*WORK TASK*: Repeat the lines from the one containing "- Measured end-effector" through the end of the listing exactly, both ends included. Do not carry over any pictures.
*** DATA SEGMENT Section Begins ***
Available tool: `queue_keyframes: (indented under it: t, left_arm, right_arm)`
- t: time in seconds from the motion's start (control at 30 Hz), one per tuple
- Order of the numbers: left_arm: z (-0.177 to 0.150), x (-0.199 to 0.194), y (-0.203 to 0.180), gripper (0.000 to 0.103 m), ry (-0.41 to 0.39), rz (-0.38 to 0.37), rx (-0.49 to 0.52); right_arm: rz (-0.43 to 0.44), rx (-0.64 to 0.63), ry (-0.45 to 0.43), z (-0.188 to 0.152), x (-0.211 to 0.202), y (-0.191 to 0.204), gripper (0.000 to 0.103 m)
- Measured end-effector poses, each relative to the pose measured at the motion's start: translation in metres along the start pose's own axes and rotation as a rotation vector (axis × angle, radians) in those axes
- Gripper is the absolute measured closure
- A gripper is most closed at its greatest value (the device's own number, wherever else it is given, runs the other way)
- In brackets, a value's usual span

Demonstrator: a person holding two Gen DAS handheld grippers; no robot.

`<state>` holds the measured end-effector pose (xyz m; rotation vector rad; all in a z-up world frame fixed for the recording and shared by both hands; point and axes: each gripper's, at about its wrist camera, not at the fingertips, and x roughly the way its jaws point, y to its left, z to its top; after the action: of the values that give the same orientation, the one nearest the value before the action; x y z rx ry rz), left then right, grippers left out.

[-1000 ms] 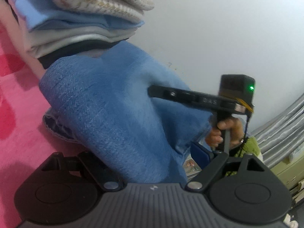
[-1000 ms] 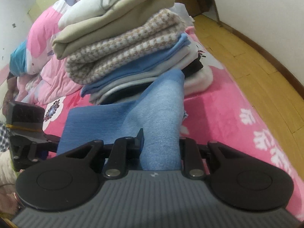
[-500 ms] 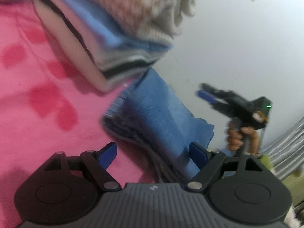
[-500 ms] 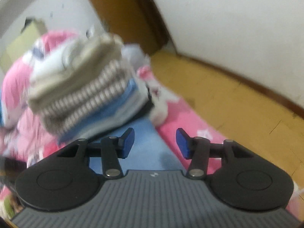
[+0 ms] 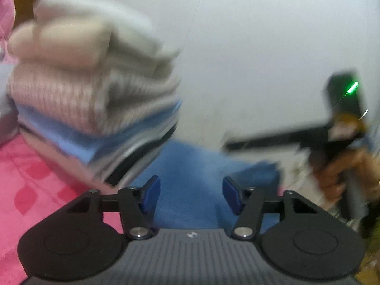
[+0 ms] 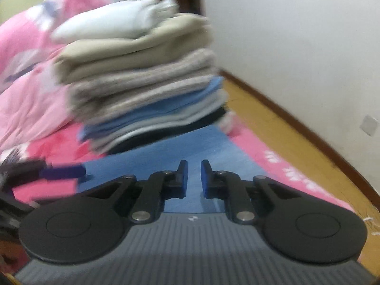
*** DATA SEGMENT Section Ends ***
*ANSWER*:
- Measured end-effector poses, each relative to the pose measured at the motion's start: translation in metres along the start pose's own axes and rotation as a rotation vector (axis × angle, radians) in those axes
- Gripper is the absolute measured closure
- A gripper is most closed at its greatest value (the device's own number, wherever else it is given, runs the other way)
- In brackets, a value's usual span

Demonstrator: a person holding two Gen DAS handheld grippers; no robot.

`<state>` holds the measured end-effector pose (xyz m; rotation vector rad; all in a z-up world frame fixed for the recording and shared by both hands; point and axes: each gripper's, at about its wrist camera, not at the fingertips, and x roughly the way its jaws point, y to its left, z to its top; after the action: of the values that give the same orientation, the one nearest the value before the action; x y z rx ry rz), left then right, grippers left out.

[-1000 ms] 
[-1000 ms] 
[-500 ms] 
[-500 ms] 
[+0 ms] 
[+0 ms] 

No further work remains on this exercise.